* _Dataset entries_
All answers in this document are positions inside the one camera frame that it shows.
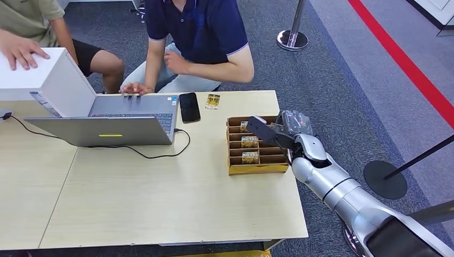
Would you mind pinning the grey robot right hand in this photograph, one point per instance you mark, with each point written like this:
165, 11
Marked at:
298, 122

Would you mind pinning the person's right hand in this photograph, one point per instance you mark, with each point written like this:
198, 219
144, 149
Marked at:
136, 88
19, 49

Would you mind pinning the person's left hand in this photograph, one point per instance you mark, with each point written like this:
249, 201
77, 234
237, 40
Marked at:
177, 64

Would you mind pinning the person's right forearm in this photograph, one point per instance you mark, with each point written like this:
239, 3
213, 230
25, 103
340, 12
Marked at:
154, 69

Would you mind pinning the person's left forearm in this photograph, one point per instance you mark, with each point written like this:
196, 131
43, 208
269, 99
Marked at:
67, 46
223, 72

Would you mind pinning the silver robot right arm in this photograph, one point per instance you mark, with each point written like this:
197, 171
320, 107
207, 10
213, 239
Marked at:
347, 191

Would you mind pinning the person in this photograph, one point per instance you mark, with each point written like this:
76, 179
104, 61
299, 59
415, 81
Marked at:
205, 32
25, 17

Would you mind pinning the cardboard slotted card holder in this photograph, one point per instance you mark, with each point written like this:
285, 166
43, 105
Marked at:
269, 159

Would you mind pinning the white box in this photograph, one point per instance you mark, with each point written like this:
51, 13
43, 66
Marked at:
46, 81

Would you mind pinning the black smartphone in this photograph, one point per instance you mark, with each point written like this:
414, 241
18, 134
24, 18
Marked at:
189, 107

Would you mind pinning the silver laptop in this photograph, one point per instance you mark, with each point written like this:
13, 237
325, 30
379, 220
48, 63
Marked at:
106, 131

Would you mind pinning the office chair base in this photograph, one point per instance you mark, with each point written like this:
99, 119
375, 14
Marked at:
142, 10

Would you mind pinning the black power adapter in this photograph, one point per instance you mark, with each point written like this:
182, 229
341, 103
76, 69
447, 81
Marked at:
6, 116

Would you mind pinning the black stanchion with round base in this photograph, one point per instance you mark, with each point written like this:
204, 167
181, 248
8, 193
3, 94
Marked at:
384, 181

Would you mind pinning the yellow bag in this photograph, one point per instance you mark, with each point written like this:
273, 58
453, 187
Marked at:
230, 254

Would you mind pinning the black stanchion pole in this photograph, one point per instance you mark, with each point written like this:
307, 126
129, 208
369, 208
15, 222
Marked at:
432, 212

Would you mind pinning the white cabinet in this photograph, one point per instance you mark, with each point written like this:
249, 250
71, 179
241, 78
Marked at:
432, 9

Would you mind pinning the black flat wrist bracket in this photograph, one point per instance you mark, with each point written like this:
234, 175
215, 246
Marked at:
266, 131

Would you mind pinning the chrome stanchion post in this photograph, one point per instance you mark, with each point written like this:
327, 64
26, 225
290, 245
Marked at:
292, 39

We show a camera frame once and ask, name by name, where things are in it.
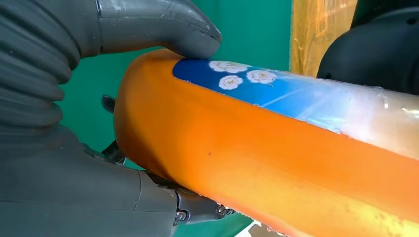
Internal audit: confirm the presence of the yellow taped sheet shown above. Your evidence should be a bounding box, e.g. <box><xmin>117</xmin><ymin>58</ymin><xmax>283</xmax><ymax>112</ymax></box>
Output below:
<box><xmin>290</xmin><ymin>0</ymin><xmax>358</xmax><ymax>78</ymax></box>

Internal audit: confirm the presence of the green table mat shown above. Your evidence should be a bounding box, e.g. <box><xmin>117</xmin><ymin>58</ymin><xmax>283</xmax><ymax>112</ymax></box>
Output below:
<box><xmin>57</xmin><ymin>0</ymin><xmax>293</xmax><ymax>237</ymax></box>

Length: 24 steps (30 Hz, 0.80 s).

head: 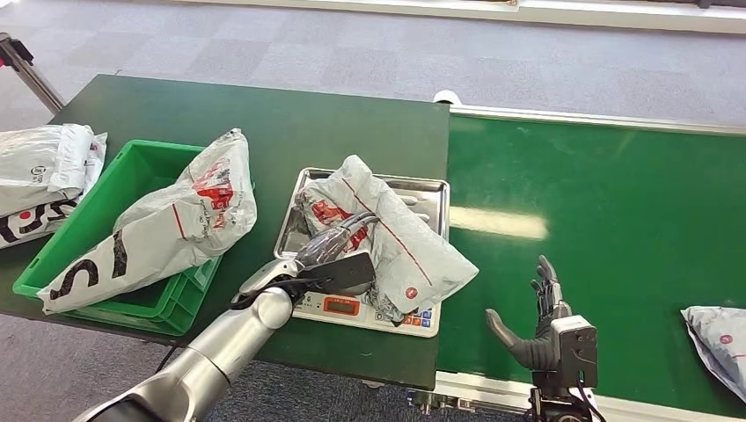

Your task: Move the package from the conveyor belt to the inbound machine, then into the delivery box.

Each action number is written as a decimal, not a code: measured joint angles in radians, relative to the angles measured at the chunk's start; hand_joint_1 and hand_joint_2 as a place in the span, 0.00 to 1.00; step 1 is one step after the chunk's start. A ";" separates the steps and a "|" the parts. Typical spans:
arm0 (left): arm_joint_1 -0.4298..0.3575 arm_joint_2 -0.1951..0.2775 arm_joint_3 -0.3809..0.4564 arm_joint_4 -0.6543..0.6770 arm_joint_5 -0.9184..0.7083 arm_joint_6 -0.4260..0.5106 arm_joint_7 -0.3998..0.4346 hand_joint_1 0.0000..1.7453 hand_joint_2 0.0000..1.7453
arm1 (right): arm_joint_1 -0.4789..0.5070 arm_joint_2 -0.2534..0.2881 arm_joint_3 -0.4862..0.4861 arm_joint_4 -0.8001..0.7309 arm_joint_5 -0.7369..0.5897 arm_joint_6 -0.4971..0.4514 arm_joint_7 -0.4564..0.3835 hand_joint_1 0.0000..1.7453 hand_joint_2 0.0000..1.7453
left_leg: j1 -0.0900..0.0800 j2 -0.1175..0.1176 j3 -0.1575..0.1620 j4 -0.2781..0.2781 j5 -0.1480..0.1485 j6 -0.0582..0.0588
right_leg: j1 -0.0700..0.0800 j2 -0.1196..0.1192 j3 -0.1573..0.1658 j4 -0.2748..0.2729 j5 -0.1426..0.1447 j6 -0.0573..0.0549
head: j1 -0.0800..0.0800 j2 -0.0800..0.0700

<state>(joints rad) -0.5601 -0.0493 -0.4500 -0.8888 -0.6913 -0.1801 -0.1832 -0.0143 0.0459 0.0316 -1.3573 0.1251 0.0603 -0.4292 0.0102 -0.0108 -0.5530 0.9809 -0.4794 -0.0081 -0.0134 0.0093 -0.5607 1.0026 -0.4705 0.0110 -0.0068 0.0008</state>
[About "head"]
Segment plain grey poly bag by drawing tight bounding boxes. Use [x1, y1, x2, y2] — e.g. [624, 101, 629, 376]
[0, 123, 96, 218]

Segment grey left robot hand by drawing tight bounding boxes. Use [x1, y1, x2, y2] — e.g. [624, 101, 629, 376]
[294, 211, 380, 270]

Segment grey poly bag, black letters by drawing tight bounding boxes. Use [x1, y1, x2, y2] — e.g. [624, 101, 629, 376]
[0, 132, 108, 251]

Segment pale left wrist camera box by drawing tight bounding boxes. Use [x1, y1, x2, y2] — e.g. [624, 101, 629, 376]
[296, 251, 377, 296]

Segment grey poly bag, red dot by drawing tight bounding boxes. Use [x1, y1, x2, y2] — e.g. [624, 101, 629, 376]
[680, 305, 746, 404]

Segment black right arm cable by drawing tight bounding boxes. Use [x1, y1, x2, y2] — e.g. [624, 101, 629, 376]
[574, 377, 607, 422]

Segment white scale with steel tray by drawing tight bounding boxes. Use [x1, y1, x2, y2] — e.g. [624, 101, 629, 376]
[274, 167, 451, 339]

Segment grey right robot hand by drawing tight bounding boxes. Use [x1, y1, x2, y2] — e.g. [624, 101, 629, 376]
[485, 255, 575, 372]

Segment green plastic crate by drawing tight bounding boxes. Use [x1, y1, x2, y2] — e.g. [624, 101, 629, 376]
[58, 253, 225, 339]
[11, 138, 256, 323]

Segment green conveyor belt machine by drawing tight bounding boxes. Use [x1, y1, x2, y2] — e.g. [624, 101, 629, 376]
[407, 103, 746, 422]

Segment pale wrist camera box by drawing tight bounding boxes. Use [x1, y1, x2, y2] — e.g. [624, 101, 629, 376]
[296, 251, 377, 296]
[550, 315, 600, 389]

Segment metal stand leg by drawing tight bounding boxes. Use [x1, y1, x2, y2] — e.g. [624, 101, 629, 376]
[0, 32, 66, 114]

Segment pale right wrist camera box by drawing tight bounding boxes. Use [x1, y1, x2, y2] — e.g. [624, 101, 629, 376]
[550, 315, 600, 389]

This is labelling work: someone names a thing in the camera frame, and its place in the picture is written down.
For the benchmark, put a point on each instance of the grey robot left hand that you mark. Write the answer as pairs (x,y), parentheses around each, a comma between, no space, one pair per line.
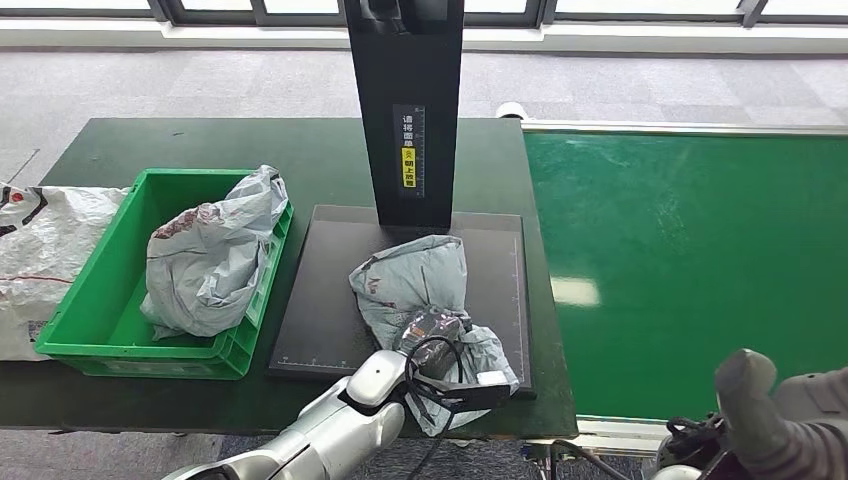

* _Exercise details_
Exact repetition of all entries is required. The pictures should not appear.

* _Response to this task_
All answers in this document are positions inside the one camera frame that it shows.
Would you mind pinning the grey robot right hand in this photograph, one point per instance you mark, with each point written like this:
165, 11
Marked at:
298, 122

Would you mind pinning the person's right hand in this photograph, one point per instance you mark, with each point written like this:
198, 219
144, 149
Marked at:
136, 88
19, 49

Would you mind pinning the person's left hand in this photograph, one point per instance you mark, with each point written like this:
249, 201
77, 234
237, 40
Marked at:
177, 64

Would you mind pinning the person's right forearm in this photograph, one point per instance you mark, with each point written like this:
239, 3
213, 230
25, 103
340, 12
Marked at:
154, 69

Would you mind pinning the person's left forearm in this photograph, one point per instance you mark, with each point written like this:
196, 131
43, 208
269, 99
Marked at:
67, 46
223, 72

Would you mind pinning the silver robot right arm in this photograph, one point per instance you mark, with each point written like this:
197, 171
320, 107
207, 10
213, 239
Marked at:
347, 191

Would you mind pinning the person in this photograph, one point per instance you mark, with each point written like this:
76, 179
104, 61
299, 59
415, 81
Marked at:
205, 32
25, 17

Would you mind pinning the cardboard slotted card holder in this photograph, one point per instance you mark, with each point written like this:
285, 166
43, 105
Marked at:
269, 159

Would you mind pinning the white box in this photograph, one point per instance you mark, with each point written like this:
51, 13
43, 66
Marked at:
46, 81

Would you mind pinning the black smartphone in this photograph, one point per instance you mark, with each point written like this:
414, 241
18, 134
24, 18
Marked at:
189, 107

Would you mind pinning the silver laptop in this photograph, one point per instance you mark, with each point written like this:
13, 237
325, 30
379, 220
48, 63
Marked at:
106, 131

Would you mind pinning the office chair base in this photograph, one point per instance you mark, with each point written like this:
99, 119
375, 14
Marked at:
142, 10

Would you mind pinning the black power adapter in this photograph, one point per instance you mark, with each point written like this:
182, 229
341, 103
76, 69
447, 81
Marked at:
6, 116

Would you mind pinning the black stanchion with round base in this photograph, one point per instance you mark, with each point written like this:
204, 167
181, 248
8, 193
3, 94
Marked at:
384, 181

Would you mind pinning the yellow bag in this photograph, one point per instance you mark, with each point written like this:
273, 58
453, 187
Marked at:
230, 254

Would you mind pinning the black stanchion pole in this photograph, one point per instance you mark, with each point written like this:
307, 126
129, 208
369, 208
15, 222
Marked at:
432, 212

Would you mind pinning the white cabinet in this photograph, one point per instance you mark, with each point written like this:
249, 250
71, 179
241, 78
Marked at:
432, 9

Would you mind pinning the black flat wrist bracket in this photograph, one point per instance you mark, with each point written like this:
234, 175
215, 246
Marked at:
266, 131

Would you mind pinning the chrome stanchion post in this photograph, one point per instance you mark, with each point written like this:
327, 64
26, 225
290, 245
Marked at:
292, 39

We show a camera frame once and ask, name by name, where things are in it.
Internal audit: confirm the presence of the yellow taped sheet shown above. Your evidence should be a bounding box, e.g. <box><xmin>117</xmin><ymin>58</ymin><xmax>283</xmax><ymax>112</ymax></box>
Output below:
<box><xmin>290</xmin><ymin>0</ymin><xmax>358</xmax><ymax>78</ymax></box>

Internal audit: confirm the presence of the green table mat shown above. Your evidence should be a bounding box, e.g. <box><xmin>117</xmin><ymin>58</ymin><xmax>283</xmax><ymax>112</ymax></box>
Output below:
<box><xmin>57</xmin><ymin>0</ymin><xmax>293</xmax><ymax>237</ymax></box>

Length: 24 steps (30 Hz, 0.80 s).

head: 

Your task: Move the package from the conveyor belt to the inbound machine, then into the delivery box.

Each action number is written as a decimal, not a code: measured joint angles in radians, relative to the angles measured at the chunk's start; hand_joint_1 and hand_joint_2 as a place in the span, 0.00 to 1.00; step 1 is one step after the chunk's start. A ";" separates the steps and a "|" the parts. Typical spans:
arm0 (left): arm_joint_1 -0.4298..0.3575 arm_joint_2 -0.1951..0.2775 arm_joint_3 -0.3809..0.4564 arm_joint_4 -0.6543..0.6770 arm_joint_5 -0.9184..0.7083 arm_joint_6 -0.4260..0.5106 arm_joint_7 -0.3998..0.4346 hand_joint_1 0.0000..1.7453 hand_joint_2 0.0000..1.7453
arm1 (right): arm_joint_1 -0.4789..0.5070 arm_joint_2 -0.2534..0.2881 arm_joint_3 -0.4862..0.4861 arm_joint_4 -0.8001..0.7309 arm_joint_5 -0.7369..0.5897 arm_joint_6 -0.4971..0.4514 arm_joint_7 -0.4564..0.3835 hand_joint_1 0.0000..1.7453 hand_joint_2 0.0000..1.7453
left_leg: j1 -0.0900..0.0800 j2 -0.1175..0.1176 j3 -0.1575..0.1620 j4 -0.2781..0.2781 j5 -0.1480..0.1485 j6 -0.0582..0.0588
right_leg: j1 -0.0700..0.0800 j2 -0.1196..0.1192 j3 -0.1573..0.1658 j4 -0.2748..0.2729 j5 -0.1426..0.1447 j6 -0.0573..0.0549
head: j1 -0.0800..0.0800 j2 -0.0800..0.0700

<state>(joints rad) -0.5601 -0.0493 -0.4500 -0.8888 -0.6913 -0.1801 -0.1832 -0.0143 0.0459 0.0316 -1.3573 0.1251 0.0603 -0.4292 0.0102 -0.0108 -0.5530 0.9809 -0.4794 -0.0081 -0.0134 0.0093 -0.5607 1.0026 -0.4705 0.0110 -0.0068 0.0008</state>
[About "head"]
Segment plain grey poly bag by drawing tight bounding boxes. Use [x1, y1, x2, y2] — e.g. [624, 101, 629, 376]
[0, 123, 96, 218]

Segment grey left robot hand by drawing tight bounding boxes. Use [x1, y1, x2, y2] — e.g. [624, 101, 629, 376]
[294, 211, 380, 270]

Segment grey poly bag, black letters by drawing tight bounding boxes. Use [x1, y1, x2, y2] — e.g. [624, 101, 629, 376]
[0, 132, 108, 251]

Segment pale left wrist camera box by drawing tight bounding boxes. Use [x1, y1, x2, y2] — e.g. [624, 101, 629, 376]
[296, 251, 377, 296]

Segment grey poly bag, red dot by drawing tight bounding boxes. Use [x1, y1, x2, y2] — e.g. [624, 101, 629, 376]
[680, 305, 746, 404]

Segment black right arm cable by drawing tight bounding boxes. Use [x1, y1, x2, y2] — e.g. [624, 101, 629, 376]
[574, 377, 607, 422]

Segment white scale with steel tray by drawing tight bounding boxes. Use [x1, y1, x2, y2] — e.g. [624, 101, 629, 376]
[274, 167, 451, 339]

Segment grey right robot hand by drawing tight bounding boxes. Use [x1, y1, x2, y2] — e.g. [624, 101, 629, 376]
[485, 255, 575, 372]

Segment green plastic crate by drawing tight bounding boxes. Use [x1, y1, x2, y2] — e.g. [624, 101, 629, 376]
[58, 253, 225, 339]
[11, 138, 256, 323]

Segment green conveyor belt machine by drawing tight bounding boxes. Use [x1, y1, x2, y2] — e.g. [624, 101, 629, 376]
[407, 103, 746, 422]

Segment pale wrist camera box by drawing tight bounding boxes. Use [x1, y1, x2, y2] — e.g. [624, 101, 629, 376]
[296, 251, 377, 296]
[550, 315, 600, 389]

Segment metal stand leg by drawing tight bounding boxes. Use [x1, y1, x2, y2] — e.g. [624, 101, 629, 376]
[0, 32, 66, 114]

Segment pale right wrist camera box by drawing tight bounding boxes. Use [x1, y1, x2, y2] — e.g. [624, 101, 629, 376]
[550, 315, 600, 389]

This is labelling work: someone names a thing in the camera frame, and its place in the picture is written down.
For the benchmark, put a point on each instance of the grey robot left hand that you mark. Write the answer as pairs (x,y), parentheses around each, a comma between, no space, one pair per line.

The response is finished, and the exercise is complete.